_PROBLEM DETAILS_: Would you please repeat the data that follows, exactly as it reads?

_DATASET EXTRACT_:
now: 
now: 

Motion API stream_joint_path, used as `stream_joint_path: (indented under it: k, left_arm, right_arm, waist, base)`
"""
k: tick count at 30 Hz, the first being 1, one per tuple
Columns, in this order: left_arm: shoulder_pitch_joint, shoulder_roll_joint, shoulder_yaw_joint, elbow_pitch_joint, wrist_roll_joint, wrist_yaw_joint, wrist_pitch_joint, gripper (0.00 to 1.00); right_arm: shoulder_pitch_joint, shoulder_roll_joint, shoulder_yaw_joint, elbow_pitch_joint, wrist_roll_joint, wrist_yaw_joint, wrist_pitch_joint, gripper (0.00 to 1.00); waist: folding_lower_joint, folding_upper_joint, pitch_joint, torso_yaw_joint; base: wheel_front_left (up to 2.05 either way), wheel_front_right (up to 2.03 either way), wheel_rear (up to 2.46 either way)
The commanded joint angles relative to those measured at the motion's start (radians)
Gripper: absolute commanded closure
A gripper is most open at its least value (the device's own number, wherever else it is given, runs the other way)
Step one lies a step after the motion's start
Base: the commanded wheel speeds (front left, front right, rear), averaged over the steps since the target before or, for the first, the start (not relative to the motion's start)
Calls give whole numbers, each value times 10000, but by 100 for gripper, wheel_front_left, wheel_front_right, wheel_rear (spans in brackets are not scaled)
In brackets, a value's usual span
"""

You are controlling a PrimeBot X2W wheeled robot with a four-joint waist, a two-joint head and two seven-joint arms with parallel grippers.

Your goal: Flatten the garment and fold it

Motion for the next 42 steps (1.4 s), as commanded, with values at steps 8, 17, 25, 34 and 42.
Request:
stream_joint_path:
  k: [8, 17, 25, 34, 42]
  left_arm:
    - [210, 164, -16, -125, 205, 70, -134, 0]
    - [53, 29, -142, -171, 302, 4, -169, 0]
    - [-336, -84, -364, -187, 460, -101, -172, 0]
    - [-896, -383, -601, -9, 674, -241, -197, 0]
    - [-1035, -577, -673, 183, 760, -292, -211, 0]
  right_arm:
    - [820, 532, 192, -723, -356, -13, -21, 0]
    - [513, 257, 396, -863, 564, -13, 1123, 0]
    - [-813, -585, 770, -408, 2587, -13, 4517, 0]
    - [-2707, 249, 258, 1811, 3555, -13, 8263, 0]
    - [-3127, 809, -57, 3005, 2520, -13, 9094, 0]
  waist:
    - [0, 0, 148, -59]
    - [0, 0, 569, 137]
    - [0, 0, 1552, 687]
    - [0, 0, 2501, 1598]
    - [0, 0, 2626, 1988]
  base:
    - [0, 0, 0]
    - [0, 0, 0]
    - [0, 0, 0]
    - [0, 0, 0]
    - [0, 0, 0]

_TASK ANSWER_:
now: 
now: 

Motion API stream_joint_path, used as `stream_joint_path: (indented under it: k, left_arm, right_arm, waist, base)`
"""
k: tick count at 30 Hz, the first being 1, one per tuple
Columns, in this order: left_arm: shoulder_pitch_joint, shoulder_roll_joint, shoulder_yaw_joint, elbow_pitch_joint, wrist_roll_joint, wrist_yaw_joint, wrist_pitch_joint, gripper (0.00 to 1.00); right_arm: shoulder_pitch_joint, shoulder_roll_joint, shoulder_yaw_joint, elbow_pitch_joint, wrist_roll_joint, wrist_yaw_joint, wrist_pitch_joint, gripper (0.00 to 1.00); waist: folding_lower_joint, folding_upper_joint, pitch_joint, torso_yaw_joint; base: wheel_front_left (up to 2.05 either way), wheel_front_right (up to 2.03 either way), wheel_rear (up to 2.46 either way)
The commanded joint angles relative to those measured at the motion's start (radians)
Gripper: absolute commanded closure
A gripper is most open at its least value (the device's own number, wherever else it is given, runs the other way)
Step one lies a step after the motion's start
Base: the commanded wheel speeds (front left, front right, rear), averaged over the steps since the target before or, for the first, the start (not relative to the motion's start)
Calls give whole numbers, each value times 10000, but by 100 for gripper, wheel_front_left, wheel_front_right, wheel_rear (spans in brackets are not scaled)
In brackets, a value's usual span
"""

You are controlling a PrimeBot X2W wheeled robot with a four-joint waist, a two-joint head and two seven-joint arms with parallel grippers.

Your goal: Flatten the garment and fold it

Motion for the next 42 steps (1.4 s), as commanded, with values at steps 8, 17, 25, 34 and 42.
Request:
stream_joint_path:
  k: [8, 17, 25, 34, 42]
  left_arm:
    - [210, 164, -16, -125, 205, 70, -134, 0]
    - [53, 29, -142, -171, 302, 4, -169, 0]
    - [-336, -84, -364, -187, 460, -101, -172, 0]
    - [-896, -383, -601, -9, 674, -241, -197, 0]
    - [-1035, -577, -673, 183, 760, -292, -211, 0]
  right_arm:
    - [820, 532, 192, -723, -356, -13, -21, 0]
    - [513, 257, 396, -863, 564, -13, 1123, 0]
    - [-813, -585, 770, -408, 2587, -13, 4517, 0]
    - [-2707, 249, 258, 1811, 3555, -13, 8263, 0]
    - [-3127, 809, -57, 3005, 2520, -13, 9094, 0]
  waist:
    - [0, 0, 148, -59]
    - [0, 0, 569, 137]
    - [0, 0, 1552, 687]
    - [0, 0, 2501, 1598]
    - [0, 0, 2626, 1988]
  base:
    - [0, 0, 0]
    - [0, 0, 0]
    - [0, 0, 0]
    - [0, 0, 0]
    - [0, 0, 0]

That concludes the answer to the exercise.